The trouble with high DPI/PPI/anything-per-inch is that the most popular OS's out there (Windows) aren't really good at scaling visual elements. In fact, only OSX does this with an appreciable amount of thought and professionalism. Gnome and KDE manage somehow, but Windows is horrendous in this area. I know that hardware usually drives software innovations, yet no one seems to have the cojones to do it first, without high-DPI being properly covered in the OS first.

You wouldn't want a 2x2cm desktop icon on a 31.5" display now would you? And no readable fonts below 16pt size?

Other than that, I join this drool-fest. Wondering how solid that stand is, though...

## EDIT ##
Frick beat me to it, again.  I bow to you, lurker king


----------



## Wbat (May 30, 2013)

Can I also pay TRUE 1K USD for it?
And by _TRUE 1K_ I actually mean 950 USD, cause _true_ and _K_ doesn't mean anything today.


----------



## Mindweaver (May 30, 2013)

4k tv's are coming. You can already buy this 4k tv and this is the same tv PC Perspective use to run BF3 at 4k here and it's only $1258.40 at amazon. Now sony has a 4k monitor for around 5k.. but for the money i'd get the SEIKI.


----------



## PopcornMachine (May 30, 2013)

Mindweaver said:


> 4k tv's are coming. You can already buy this 4k tv and this is the same tv PC Perspective use to run BF3 at 4k here and it's only $1258.40 at amazon. Now sony has a 4k monitor for around 5k.. but for the money i'd get the SEIKI.
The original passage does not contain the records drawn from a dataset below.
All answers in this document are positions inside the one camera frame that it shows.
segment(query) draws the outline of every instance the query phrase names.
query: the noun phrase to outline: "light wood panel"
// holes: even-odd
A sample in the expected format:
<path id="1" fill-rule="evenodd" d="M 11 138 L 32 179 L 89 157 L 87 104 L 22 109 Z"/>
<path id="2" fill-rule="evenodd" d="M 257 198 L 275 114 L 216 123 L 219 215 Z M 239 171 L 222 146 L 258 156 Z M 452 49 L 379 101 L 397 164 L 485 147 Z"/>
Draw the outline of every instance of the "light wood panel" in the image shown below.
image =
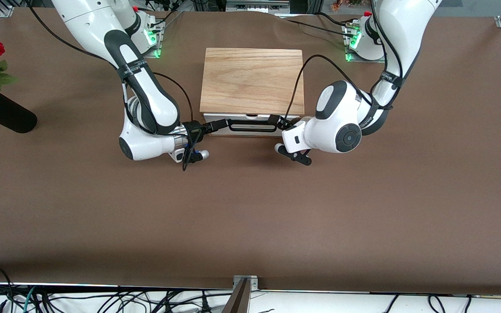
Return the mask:
<path id="1" fill-rule="evenodd" d="M 200 112 L 285 114 L 302 65 L 301 50 L 207 48 Z M 291 114 L 304 115 L 303 84 Z"/>

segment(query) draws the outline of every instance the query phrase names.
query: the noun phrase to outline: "wooden board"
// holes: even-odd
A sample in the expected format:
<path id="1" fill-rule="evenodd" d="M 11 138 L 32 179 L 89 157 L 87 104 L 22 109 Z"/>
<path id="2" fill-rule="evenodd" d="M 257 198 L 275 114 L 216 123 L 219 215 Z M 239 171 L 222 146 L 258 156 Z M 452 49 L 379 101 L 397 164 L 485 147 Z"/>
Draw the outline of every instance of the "wooden board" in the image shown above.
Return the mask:
<path id="1" fill-rule="evenodd" d="M 301 50 L 207 48 L 200 112 L 285 114 L 302 65 Z M 290 113 L 304 115 L 303 77 Z"/>

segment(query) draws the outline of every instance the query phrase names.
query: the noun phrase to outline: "flower pot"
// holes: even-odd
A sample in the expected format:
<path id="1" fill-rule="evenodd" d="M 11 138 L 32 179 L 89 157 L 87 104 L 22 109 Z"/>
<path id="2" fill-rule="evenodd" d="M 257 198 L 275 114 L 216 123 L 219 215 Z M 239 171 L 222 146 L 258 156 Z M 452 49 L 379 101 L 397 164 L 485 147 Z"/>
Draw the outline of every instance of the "flower pot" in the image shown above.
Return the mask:
<path id="1" fill-rule="evenodd" d="M 34 113 L 0 93 L 0 124 L 17 133 L 28 133 L 38 119 Z"/>

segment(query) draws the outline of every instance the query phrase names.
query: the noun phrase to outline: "brown tabletop surface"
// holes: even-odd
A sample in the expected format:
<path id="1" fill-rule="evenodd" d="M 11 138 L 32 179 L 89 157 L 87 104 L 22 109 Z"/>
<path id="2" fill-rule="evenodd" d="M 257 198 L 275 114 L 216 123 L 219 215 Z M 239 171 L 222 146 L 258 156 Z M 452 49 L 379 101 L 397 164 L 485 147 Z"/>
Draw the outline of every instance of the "brown tabletop surface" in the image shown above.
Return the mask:
<path id="1" fill-rule="evenodd" d="M 75 42 L 54 10 L 38 12 Z M 196 112 L 206 47 L 321 53 L 370 89 L 383 65 L 346 63 L 340 39 L 258 12 L 189 12 L 149 64 Z M 27 9 L 0 19 L 0 41 L 20 79 L 2 93 L 39 118 L 27 134 L 0 126 L 0 266 L 12 280 L 230 287 L 233 275 L 257 275 L 267 289 L 501 293 L 492 18 L 430 20 L 386 125 L 352 153 L 312 151 L 302 166 L 274 152 L 280 139 L 207 137 L 197 147 L 210 158 L 184 173 L 167 155 L 123 155 L 109 64 L 55 40 Z M 307 66 L 306 113 L 339 79 L 324 60 Z M 159 80 L 189 119 L 181 91 Z"/>

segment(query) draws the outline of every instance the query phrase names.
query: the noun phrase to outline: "gray floor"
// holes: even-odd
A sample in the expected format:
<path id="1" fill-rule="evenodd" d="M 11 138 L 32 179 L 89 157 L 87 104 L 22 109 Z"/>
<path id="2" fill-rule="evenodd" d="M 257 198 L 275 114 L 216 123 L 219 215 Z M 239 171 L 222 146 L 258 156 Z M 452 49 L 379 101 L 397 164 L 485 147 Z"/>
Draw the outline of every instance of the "gray floor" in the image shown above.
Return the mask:
<path id="1" fill-rule="evenodd" d="M 331 13 L 333 0 L 325 0 L 322 12 Z M 363 14 L 370 6 L 340 7 L 338 13 Z M 501 14 L 501 0 L 443 0 L 435 16 L 489 16 Z"/>
Do you realize you used "k" in two different ways in the same sentence.

K?


----------



## DarkOCean (May 30, 2013)

W1zzard said:


> must ... have ..



Looking forward to see that resolution added to your reviews.


----------



## cdawall (May 30, 2013)

Heck of a monitor  I do want one.


----------



## Animalpak (May 30, 2013)

This type of products give a sense to your dual gpu or SLI/CrossFire setup...


----------



## JDG1980 (May 30, 2013)

In response to Frick and McSteel: Yes, there are definitely issues with DPI scaling on Windows, but the problems aren't with the OS itself. Windows 7 scales just fine, as does IE and almost all the other stuff built into Windows. The problem is with ill-behaved third-party applications. If 4K monitors start to become commonplace, there will be pressure on these vendors to fix their applications to be DPI-aware (Microsoft has actually been urging them to do it for years, but most haven't). Adobe Lightroom 5 now does DPI scaling properly and Adobe claims that Photoshop will be updated to do so in the not-too-distant future.


----------



## McSteel (May 30, 2013)

Most of those applications are written in Microsoft's own SDKs, using Windows API calls and standard buttons/menus etc. Who except The Scene codes their GUI from scratch, using direct GPU access and not GDI? If it was a matter of static resources (bitmaps for icons and such), pretty much all software could be patched to comply incredibly simply. No, this really is fundamentally an OS issue, and while it's being worked on, it most definitely is pretty low on the to-do list.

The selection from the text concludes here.